A lot of the women who come in are from countries torn by war. More and more of them have suffered [such] terrible things. The guides say that as they walk through the Louvre the artworks open up a discourse and help these women to find their voices. Just standing in front of a painting or an object permits them to enter into exchanges with each other and to open their voices. To live something here in the Louvre.

What happens is very often really intimate when they are standing before works of art. Very personal. A lot of women who come will not speak, they don't succeed in speaking, but inside themselves, internally, important things are happening. It's a sort of transcendence. They are finding confidence and trust. [Sometimes] here in the Islamic collection, they say how gratified they are to find images, fabrics, porcelain -- objects like those in the countries where they came from.

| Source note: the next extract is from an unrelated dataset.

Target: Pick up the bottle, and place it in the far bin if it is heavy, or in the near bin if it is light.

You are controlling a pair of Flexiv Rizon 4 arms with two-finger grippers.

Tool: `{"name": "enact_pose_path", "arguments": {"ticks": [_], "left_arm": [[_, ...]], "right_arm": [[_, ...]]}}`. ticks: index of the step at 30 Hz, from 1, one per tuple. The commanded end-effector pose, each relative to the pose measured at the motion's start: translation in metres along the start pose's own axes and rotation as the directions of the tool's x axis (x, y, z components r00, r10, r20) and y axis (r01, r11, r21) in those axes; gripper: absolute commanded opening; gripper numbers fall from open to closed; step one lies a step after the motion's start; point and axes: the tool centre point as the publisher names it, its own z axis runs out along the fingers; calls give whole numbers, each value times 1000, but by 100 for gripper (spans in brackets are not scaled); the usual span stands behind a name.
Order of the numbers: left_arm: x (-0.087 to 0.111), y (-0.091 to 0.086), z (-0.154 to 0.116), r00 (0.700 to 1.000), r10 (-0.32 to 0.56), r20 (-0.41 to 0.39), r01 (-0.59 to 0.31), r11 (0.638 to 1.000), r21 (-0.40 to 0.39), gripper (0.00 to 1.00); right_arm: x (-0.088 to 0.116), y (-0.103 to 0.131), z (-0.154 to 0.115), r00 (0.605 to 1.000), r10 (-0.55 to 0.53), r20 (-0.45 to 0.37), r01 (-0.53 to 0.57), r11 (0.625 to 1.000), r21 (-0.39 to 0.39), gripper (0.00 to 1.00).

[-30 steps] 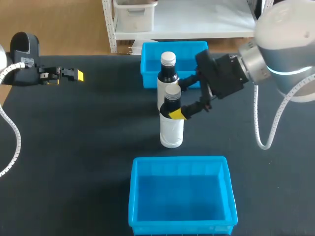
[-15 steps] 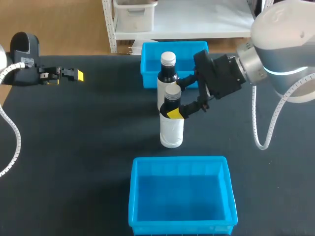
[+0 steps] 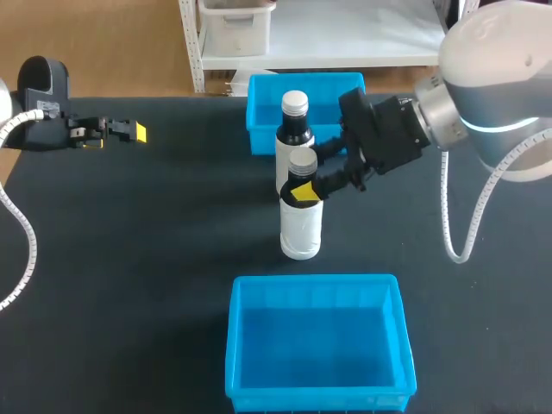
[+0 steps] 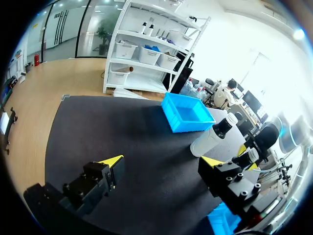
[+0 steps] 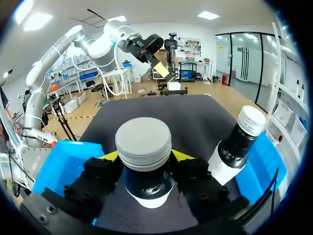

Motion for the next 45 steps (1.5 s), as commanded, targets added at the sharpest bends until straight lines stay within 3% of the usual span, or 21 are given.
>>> {"name": "enact_pose_path", "arguments": {"ticks": [1, 7, 9, 11, 30, 45], "left_arm": [[0, 0, 0, 1000, 0, 0, 0, 1000, 0, 100], [0, 0, 0, 1000, 0, 0, 0, 1000, 0, 100], [0, 0, 0, 1000, 0, 0, 0, 1000, 0, 100], [0, 0, 0, 1000, 0, 0, 0, 1000, 0, 100], [0, 0, 0, 1000, 0, 0, 0, 1000, 0, 100], [0, 0, 0, 1000, 0, 0, 0, 1000, 0, 100]], "right_arm": [[0, 0, 0, 1000, -2, -1, 2, 1000, 2, 49], [-1, 1, 0, 1000, -4, -5, 5, 1000, 2, 39], [-2, 1, -1, 1000, -7, -5, 7, 1000, 3, 25], [-4, 3, -2, 1000, -10, -7, 10, 1000, 3, 0], [-45, 17, -67, 997, -76, -17, 77, 995, 67, 0], [-40, 18, -116, 999, -53, -10, 54, 994, 98, 0]]}}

The Louvre's annual Women's Tours in March are only one part of the museum's outreach program. Others take place all year long, bringing in the unemployed, even people living in the subways and on the streets, and sometimes the visitors end up knowing more than the tour leaders. Martet spoke of one man who had no home and had lost his job as a fine arts carpenter. When the group came into a room full of Renaissance marketry, the man began speaking with another visitor about how the wood inlays were done -- because he had formally done the same sort of thing -- and the team leader turned the discussion over to him.

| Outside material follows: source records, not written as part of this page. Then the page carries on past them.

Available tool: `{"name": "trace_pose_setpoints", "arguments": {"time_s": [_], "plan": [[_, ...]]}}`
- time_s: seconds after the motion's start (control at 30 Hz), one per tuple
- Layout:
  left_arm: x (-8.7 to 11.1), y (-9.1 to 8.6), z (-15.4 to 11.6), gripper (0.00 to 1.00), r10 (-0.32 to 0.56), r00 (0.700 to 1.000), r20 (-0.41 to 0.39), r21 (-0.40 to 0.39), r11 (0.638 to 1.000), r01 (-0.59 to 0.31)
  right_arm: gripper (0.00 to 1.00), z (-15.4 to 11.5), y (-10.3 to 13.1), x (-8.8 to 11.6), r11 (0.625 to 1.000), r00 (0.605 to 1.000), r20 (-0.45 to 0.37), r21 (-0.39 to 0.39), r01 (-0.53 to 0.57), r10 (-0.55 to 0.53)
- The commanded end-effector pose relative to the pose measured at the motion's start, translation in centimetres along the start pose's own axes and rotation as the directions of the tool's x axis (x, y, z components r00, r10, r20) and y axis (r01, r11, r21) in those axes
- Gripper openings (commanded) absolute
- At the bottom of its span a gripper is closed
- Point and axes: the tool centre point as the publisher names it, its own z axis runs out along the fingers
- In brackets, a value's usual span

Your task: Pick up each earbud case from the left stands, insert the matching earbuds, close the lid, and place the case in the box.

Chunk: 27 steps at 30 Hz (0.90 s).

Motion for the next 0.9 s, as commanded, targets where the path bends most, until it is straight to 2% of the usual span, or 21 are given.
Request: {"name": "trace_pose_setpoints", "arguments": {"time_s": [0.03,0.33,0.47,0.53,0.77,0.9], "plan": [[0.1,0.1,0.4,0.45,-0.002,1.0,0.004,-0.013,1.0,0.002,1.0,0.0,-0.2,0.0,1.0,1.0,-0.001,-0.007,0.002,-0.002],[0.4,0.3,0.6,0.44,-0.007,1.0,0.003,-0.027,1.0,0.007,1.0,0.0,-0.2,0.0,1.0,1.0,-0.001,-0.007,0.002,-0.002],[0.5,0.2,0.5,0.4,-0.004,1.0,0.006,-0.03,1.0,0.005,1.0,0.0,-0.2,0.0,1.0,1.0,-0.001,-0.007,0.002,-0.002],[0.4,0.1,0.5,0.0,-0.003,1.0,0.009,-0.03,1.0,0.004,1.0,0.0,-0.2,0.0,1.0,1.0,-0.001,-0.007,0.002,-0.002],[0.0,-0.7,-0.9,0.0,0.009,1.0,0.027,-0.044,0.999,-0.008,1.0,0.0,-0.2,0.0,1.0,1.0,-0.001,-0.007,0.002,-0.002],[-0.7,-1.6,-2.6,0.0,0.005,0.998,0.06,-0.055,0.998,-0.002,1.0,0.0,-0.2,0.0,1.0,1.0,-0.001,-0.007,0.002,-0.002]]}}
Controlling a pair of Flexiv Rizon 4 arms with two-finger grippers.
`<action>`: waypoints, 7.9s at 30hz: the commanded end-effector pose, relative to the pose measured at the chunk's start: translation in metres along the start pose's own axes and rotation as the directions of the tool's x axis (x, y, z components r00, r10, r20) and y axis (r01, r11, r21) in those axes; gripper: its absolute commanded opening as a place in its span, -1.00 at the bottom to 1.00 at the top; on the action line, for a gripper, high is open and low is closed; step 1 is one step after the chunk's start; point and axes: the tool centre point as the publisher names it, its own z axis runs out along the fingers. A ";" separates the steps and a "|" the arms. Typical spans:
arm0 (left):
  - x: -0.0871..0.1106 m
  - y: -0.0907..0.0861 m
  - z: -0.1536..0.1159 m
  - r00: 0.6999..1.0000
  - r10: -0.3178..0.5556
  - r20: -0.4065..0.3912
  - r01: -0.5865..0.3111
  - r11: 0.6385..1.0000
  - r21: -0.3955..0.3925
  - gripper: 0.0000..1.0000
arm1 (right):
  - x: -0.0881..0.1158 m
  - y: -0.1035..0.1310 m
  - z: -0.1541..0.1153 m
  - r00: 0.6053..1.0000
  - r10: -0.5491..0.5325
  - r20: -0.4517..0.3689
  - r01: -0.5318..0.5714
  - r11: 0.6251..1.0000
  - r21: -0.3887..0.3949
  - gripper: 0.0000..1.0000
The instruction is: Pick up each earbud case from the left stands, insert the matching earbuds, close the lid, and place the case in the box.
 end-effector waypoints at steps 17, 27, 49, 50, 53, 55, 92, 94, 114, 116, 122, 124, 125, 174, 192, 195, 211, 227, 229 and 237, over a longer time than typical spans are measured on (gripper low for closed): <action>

For Martet and her colleagues these outreach efforts are at the core of what today's art museums -- whether of Greek and Egyptian ruins or of contemporary design -- must be about. The object is not to teach, she says, but to awaken people emotionally and bring them to find their own voices: "It's a way to speak with delicacy of a subject important, and important to the women. And not just the women.

This morning we had a group of 19 young people: 13 boys and six girls. We wanted to deliver one main message: respect for women. We of course want them to enjoy being here but also to talk about the role and status of women from ancient Egypt until now. They, mostly the boys, they could see what pretty women looked like through the centuries but they also saw the violence [that has happened against women].

She paused.

You know in France we have 150,000 kids who have dropped out of school without a diploma and no job. There remains a great deal of violence against women, including an enormous amount of verbal violence. Here in the Louvre it's a kind of safe place to talk about that; it's not a threatening environment.

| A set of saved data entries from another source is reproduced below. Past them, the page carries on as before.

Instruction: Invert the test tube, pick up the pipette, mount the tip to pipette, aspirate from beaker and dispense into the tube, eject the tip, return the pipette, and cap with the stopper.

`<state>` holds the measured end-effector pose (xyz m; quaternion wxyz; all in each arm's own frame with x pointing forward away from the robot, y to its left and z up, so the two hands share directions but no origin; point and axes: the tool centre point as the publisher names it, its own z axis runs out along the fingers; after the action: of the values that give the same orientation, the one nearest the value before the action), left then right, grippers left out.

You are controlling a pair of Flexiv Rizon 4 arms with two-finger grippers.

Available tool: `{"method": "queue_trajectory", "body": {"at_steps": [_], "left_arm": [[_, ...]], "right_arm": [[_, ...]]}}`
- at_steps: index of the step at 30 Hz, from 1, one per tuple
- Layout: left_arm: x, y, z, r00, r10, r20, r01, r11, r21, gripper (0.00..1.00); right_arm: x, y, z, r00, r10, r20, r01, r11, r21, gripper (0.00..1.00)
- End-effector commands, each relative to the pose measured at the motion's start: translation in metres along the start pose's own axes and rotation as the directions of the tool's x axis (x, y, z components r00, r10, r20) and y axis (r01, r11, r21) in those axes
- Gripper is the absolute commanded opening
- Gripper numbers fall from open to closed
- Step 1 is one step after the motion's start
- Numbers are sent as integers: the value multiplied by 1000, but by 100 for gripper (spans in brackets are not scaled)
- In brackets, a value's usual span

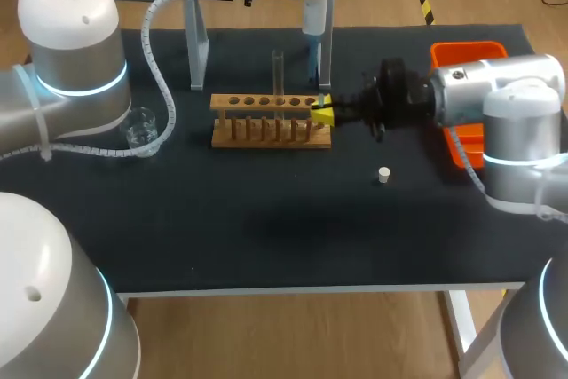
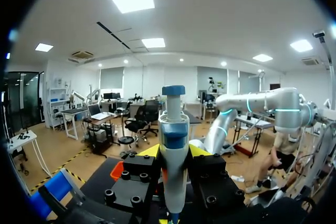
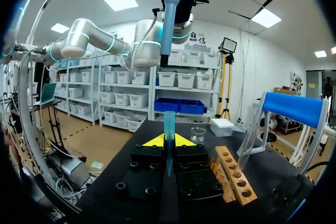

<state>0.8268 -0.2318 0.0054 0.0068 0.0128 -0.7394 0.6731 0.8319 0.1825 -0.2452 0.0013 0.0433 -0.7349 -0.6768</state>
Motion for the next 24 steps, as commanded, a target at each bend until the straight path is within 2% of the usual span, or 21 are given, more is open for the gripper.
{"method": "queue_trajectory", "body": {"at_steps": [1,24], "left_arm": [[-1,0,0,1000,0,-1,0,1000,1,0],[-1,0,0,1000,0,-1,0,1000,1,0]], "right_arm": [[-1,2,4,1000,-1,4,1,1000,-8,0],[5,17,12,1000,21,1,-21,998,-52,0]]}}
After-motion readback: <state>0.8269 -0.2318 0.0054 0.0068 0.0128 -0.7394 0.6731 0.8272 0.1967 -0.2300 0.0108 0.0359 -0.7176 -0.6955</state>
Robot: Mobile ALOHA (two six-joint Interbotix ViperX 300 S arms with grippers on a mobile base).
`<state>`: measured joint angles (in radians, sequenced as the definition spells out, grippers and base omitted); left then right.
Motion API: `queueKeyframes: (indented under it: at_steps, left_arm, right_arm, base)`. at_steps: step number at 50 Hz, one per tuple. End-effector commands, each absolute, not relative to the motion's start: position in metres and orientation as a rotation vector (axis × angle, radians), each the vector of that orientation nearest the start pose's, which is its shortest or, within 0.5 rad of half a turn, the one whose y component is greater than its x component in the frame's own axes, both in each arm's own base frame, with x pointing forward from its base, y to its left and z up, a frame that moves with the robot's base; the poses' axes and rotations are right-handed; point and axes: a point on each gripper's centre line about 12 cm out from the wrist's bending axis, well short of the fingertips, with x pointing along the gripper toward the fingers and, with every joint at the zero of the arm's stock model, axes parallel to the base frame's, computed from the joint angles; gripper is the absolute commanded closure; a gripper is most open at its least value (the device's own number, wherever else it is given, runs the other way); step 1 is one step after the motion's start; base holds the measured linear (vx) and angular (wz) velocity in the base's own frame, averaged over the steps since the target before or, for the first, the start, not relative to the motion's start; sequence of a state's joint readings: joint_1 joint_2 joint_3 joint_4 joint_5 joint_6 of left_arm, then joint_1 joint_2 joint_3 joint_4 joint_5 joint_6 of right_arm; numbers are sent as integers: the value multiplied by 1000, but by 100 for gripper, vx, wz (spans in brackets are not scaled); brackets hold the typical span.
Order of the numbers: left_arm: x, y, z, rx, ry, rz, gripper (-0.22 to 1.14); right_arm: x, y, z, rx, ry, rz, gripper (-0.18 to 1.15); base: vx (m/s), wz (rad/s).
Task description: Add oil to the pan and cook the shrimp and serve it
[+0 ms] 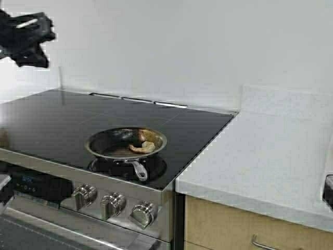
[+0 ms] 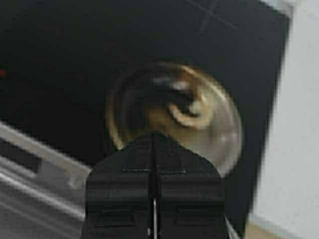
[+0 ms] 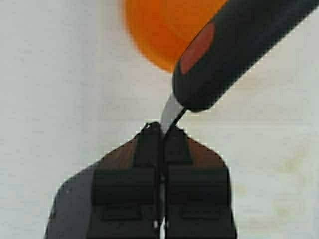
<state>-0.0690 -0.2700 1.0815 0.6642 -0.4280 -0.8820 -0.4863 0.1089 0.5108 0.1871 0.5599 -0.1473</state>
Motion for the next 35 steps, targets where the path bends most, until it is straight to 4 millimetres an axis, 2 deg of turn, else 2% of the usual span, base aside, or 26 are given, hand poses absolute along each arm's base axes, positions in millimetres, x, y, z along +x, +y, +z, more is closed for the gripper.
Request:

Time was running out as Martet kept recalling personal anecdotes, not least how she, who started out organizing musical events at the Louvre, came to run the outreach programs. As important as it is, she said, to draw outsiders into the Louvre, what they take away with them is most important to her, what they communicate to their children, their friends, even giving them confidence to go into their own neighborhood libraries.

The thing is always to remember the marvel of the first time [you saw a beautiful piece of art] and to remember what those first emotions are. To a large degree it was the same story between myself and my parents and that teacher who first took me to a museum.